◆ **WORK REQUEST**:
Repeat exactly each line of the material, starting from the line that contains "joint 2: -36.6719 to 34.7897" and finishing with the final line.
───
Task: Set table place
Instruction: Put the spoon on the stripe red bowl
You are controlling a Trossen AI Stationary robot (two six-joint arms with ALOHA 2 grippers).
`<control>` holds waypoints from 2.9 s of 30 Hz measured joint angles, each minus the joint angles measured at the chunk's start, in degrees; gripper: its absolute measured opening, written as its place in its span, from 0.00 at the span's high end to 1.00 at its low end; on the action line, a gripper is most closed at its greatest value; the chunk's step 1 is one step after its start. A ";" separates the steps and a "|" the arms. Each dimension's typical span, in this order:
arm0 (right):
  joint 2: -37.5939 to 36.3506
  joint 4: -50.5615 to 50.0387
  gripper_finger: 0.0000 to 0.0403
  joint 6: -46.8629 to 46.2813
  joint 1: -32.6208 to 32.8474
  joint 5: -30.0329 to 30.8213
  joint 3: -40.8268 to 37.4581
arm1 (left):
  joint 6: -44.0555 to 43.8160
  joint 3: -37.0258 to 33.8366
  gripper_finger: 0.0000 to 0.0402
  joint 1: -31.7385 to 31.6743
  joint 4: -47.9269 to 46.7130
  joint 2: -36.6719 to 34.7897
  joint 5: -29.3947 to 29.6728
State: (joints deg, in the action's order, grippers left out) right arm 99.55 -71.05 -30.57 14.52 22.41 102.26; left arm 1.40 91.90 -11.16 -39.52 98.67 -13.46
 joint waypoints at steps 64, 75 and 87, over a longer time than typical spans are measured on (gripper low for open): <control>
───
◆ **THE ANSWER**:
  joint 2: -36.6719 to 34.7897
  joint 5: -29.3947 to 29.6728
State: (joints deg, in the action's order, grippers left out) right arm 99.55 -71.05 -30.57 14.52 22.41 102.26; left arm 1.40 91.90 -11.16 -39.52 98.67 -13.46
 joint waypoints at steps 64, 75 and 87, over a longer time than typical spans are measured on (gripper low for open): <control>

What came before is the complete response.